Na verdade, a tecnologia tem muitas vantagens, que devem ser utilizadas, mas há aspectos da democracia que não devem ser transformados num simulacro de democracia electrónica.

Finalmente, vamos à questão que mais nos preocupa e que diz respeito aos tempos para debate.

Há pouco, o Sr. Deputado Narana Coissoró dizia que o seu grupo parlamentar muitas vezes utilizou o expediente de apresentar um projecto de lei só para ter tempo.

Sr. Deputado, a certa altura também percebemos isto, mas, por uma questão de cortesia, nunca o dissemos, enfim… Partimos do princípio que um grupo parlamentar faz o melhor que sabe, e, portanto, se faz determinado diploma é porque não consegue fazer melhor.

Pela nossa parte, nunca usámos esse expediente, sempre trabalhámos com seriedade e só apresentámos projectos de lei quando entendíamos que tínhamos alguma coisa de concreto a propor à Assembleia da República. O Sr. Deputado disse-nos que tínhamos dezenas de projectos desses, continuamos à espera que nos indique um…

Não é preciso serem dezenas, basta ser um.

Sr. Deputado, apresente-nos um projecto de lei que tenhamos apresentado só para termos tempo. Mas, seguramente, não o encontrará.

Há pouco, o Sr. Deputado falou dos tempos tenebrosos em que os Srs. Deputados Silva Marques e Duarte Lima impunham normas drásticas, em que o PSD, com a sua maioria absoluta, impunha normas drásticas contra as oposições, e é verdade, mas nunca se lembraram desta…

Nunca ninguém propôs na Assembleia que alguém que apresente um projecto de lei não tenha tempo para o apresentar e discutir com os demais Deputados. Esta é uma proposta absolutamente inédita e cria situações insólitas, repito, insólitas.
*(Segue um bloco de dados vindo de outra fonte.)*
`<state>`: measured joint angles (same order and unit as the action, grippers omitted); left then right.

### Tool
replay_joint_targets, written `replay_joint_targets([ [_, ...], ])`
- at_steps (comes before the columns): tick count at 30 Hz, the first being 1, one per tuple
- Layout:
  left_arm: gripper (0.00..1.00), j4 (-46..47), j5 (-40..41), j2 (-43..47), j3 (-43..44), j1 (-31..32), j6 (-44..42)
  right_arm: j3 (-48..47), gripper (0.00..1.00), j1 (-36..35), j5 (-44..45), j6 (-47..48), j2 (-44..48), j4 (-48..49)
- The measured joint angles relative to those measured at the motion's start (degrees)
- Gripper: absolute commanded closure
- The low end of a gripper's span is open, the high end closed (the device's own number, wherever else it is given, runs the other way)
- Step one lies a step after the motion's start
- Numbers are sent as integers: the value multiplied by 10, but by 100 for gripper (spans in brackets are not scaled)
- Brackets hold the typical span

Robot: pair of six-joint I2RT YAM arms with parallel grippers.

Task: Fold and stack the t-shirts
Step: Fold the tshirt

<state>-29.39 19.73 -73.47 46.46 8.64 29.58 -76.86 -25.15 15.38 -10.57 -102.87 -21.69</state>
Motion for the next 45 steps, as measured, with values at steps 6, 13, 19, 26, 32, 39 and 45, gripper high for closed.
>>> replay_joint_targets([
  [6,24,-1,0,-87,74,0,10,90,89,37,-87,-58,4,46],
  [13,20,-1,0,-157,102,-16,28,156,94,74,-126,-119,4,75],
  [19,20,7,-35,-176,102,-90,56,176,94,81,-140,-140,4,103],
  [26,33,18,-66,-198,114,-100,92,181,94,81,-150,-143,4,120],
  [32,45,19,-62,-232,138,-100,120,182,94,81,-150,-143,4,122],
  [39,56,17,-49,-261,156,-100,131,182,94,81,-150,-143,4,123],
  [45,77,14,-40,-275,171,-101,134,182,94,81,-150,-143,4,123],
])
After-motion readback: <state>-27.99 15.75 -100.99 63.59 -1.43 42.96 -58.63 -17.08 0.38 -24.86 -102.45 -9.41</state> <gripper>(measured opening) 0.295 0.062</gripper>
Um partido apresenta um projecto de lei de bases, apresenta um projecto de lei sobre o Código Penal ou o Código de Processo Penal, apresenta projectos de lei com consistência, substanciais, que, por vezes, levaram meses a elaborar, e chega aqui e tem 3 minutos para fazer uma pergunta ao ministro e mais 3 minutos para apresentar o projecto de lei. Isto é absolutamente insólito e em nada, nada, valoriza o debate parlamentar. É uma «lei da rolha» contra as oposições, porque o PSD sabe que, como maior partido, tem sempre o tempo máximo, ao qual soma o tempo máximo do Governo, e o quer é ficar a falar sozinho no Plenário da Assembleia da República.
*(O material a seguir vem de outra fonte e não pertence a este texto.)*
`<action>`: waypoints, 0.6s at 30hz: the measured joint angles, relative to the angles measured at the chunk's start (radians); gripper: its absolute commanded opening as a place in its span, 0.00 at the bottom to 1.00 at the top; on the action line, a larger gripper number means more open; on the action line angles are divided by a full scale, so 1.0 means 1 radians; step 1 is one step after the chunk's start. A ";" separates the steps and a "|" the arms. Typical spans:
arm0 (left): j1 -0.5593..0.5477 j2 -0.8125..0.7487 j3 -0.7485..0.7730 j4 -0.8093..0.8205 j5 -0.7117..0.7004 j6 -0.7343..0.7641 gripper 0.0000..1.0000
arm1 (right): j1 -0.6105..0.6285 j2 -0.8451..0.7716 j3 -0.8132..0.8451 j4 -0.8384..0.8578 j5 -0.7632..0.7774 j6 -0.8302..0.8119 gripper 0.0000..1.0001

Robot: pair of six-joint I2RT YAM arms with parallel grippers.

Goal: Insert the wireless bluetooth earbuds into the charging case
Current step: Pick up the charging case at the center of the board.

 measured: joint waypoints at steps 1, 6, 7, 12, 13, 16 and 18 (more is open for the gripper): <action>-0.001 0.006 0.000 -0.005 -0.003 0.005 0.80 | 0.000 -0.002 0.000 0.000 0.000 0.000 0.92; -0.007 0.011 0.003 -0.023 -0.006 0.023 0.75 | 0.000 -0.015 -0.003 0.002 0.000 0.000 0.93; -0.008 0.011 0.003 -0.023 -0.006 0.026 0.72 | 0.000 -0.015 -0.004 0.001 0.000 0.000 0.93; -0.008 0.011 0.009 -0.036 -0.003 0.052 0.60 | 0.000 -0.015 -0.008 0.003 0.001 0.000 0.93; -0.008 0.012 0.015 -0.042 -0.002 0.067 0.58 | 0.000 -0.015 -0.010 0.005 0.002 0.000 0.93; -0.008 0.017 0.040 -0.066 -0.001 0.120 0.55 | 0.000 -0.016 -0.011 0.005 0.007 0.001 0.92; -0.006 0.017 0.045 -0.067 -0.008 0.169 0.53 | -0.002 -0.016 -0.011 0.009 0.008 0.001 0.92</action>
Sr. Presidente, pensamos que esta é uma proposta que, a ser aprovada, é suficientemente grave para que alteremos, profundamente, o nosso sentido de voto final global relativamente a esta revisão do Regimento. E se o actual Regimento ficou tristemente conhecido como «Regimento Silva Marques», o novo Regimento ficará também tristemente conhecido pelo nome de alguém, que, neste momento, ainda não sei avaliar quem.

Mas, Sr. Presidente e Srs. Deputados, apesar de tudo, como a votação final global só ocorrerá na quinta-feira, esperamos que o bom senso ainda prevaleça e que a questão possa ser reconsiderada, possa ser discutida de novo com serenidade, por forma a encontrar-se uma solução que leve a que, na próxima quinta-feira, todos nos congratulemos com a aprovação do novo Regimento e com as benfeitorias introduzidas.
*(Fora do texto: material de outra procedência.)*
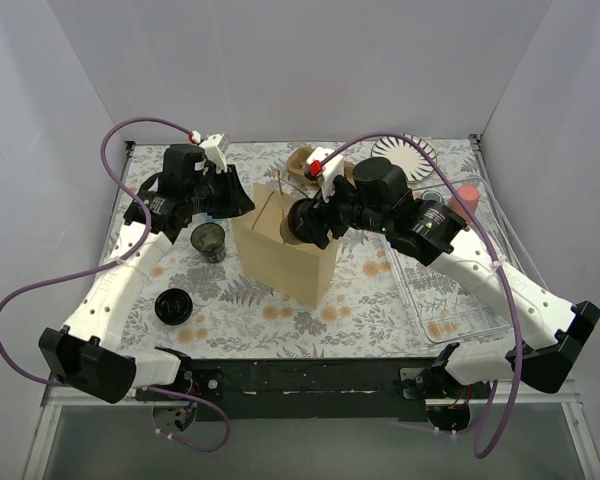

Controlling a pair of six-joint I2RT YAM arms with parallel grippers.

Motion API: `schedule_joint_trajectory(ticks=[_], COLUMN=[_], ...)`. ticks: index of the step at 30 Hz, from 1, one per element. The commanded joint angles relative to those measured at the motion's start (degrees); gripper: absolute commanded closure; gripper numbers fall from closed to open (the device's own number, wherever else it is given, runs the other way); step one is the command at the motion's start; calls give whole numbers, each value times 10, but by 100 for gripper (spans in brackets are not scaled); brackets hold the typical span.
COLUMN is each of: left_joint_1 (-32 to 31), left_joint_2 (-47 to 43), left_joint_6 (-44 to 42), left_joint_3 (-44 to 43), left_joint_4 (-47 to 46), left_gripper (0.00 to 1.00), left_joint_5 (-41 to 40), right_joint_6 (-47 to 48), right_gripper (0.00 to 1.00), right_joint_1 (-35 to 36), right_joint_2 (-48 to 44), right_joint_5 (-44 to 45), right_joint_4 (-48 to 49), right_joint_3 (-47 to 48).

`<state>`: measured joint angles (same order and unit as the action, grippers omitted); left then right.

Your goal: Pack the takeout coffee

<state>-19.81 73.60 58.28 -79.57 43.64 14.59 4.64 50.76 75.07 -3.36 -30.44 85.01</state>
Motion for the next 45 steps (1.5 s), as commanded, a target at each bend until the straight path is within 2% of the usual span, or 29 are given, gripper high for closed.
schedule_joint_trajectory(ticks=[1,6,7,10,11,14,22,25,32,40,45], left_joint_1=[1,1,1,1,1,1,1,1,1,1,1], left_joint_2=[-42,-43,-39,-33,-31,-29,-34,-39,-68,-30,-29], left_joint_6=[22,29,29,21,18,9,24,39,66,85,76], left_joint_3=[11,-1,-7,-28,-33,-35,-11,-4,44,-2,-8], left_joint_4=[-24,-23,-14,10,17,29,22,16,-37,-3,12], left_gripper=[82,78,71,61,54,48,48,44,39,40,43], left_joint_5=[68,65,55,9,-2,-16,-38,-49,-17,-54,-69], right_joint_6=[34,41,41,42,44,48,54,49,46,67,83], right_gripper=[45,45,45,45,45,45,45,44,43,43,43], right_joint_1=[6,11,10,11,11,11,11,11,11,11,11], right_joint_2=[-9,4,7,17,18,19,29,27,19,61,109], right_joint_5=[7,19,21,30,48,53,50,58,42,38,43], right_joint_4=[59,64,58,40,36,32,28,26,43,80,30], right_joint_3=[-9,-14,-13,-9,-10,-17,-32,-41,-65,-54,7])
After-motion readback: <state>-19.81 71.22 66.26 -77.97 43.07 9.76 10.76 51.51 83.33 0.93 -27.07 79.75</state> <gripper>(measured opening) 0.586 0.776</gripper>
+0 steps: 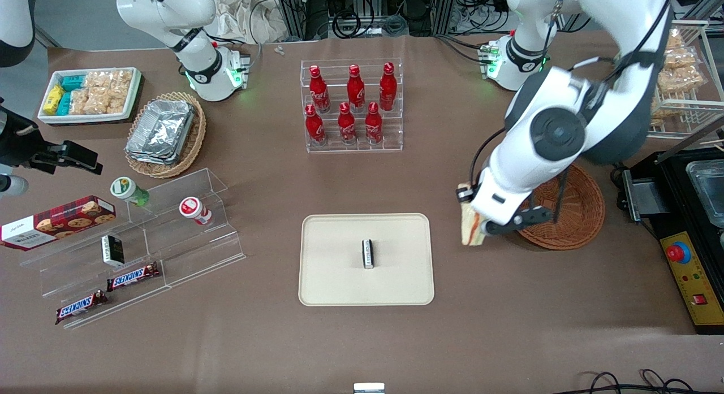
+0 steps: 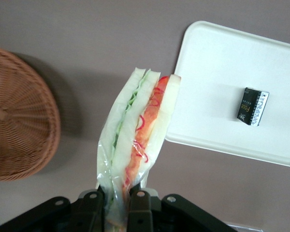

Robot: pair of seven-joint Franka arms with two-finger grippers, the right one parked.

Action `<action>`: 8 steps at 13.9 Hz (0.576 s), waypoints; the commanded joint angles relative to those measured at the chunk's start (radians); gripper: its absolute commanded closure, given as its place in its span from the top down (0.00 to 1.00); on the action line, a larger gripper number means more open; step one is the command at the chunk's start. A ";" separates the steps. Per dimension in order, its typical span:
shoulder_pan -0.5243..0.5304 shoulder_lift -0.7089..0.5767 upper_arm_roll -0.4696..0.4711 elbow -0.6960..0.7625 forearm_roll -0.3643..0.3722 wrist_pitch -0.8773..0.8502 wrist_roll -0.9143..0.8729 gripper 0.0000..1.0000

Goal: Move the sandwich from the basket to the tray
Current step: 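Carry the sandwich over the cream tray beside the black packet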

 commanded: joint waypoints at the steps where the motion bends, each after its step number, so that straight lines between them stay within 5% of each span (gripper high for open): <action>1: -0.058 0.134 -0.005 0.051 0.076 0.085 -0.001 0.00; 8: -0.144 0.346 -0.002 0.065 0.176 0.256 -0.052 0.00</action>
Portanto, apelo a todos os Srs. Deputados a serenidade necessária para a discussão desta questão, para que se possa recuperar o espírito que, durante vários anos, precedeu aos trabalhos de revisão do Regimento, que é o de valorizar a Assembleia da República.

Srs. Deputados, esta proposta pode valorizar a posição relativa do PSD, que fica aqui a falar sozinho, mas, seguramente, não valoriza, em nada, os trabalhos da Assembleia da República e a democracia portuguesa. Daí apelarmos a que esta questão seja serenamente considerada, para que possamos aprovar um bom Regimento na próxima quinta-feira.

(…)

Muito obrigado, Sr. Presidente, terei de ser muito rápido.
Queria só salientar que em nenhum debate nesta Assembleia o PCP tem mais tempo do que o PSD.
Por outro lado, ninguém propõe a alteração das grelhas que estão estabelecidas. Ninguém propõe!

A única coisa que dissemos, e corresponde inteiramente à verdade, foi que nunca, até à data, ninguém questionou o direito de um Deputado ou de um grupo parlamentar ter tempo para apresentar uma sua iniciativa. É isso o que está em causa: é eliminar o direito de quem tem a iniciativa de ter o tempo que é elementar conceder-lhe para a poder defender.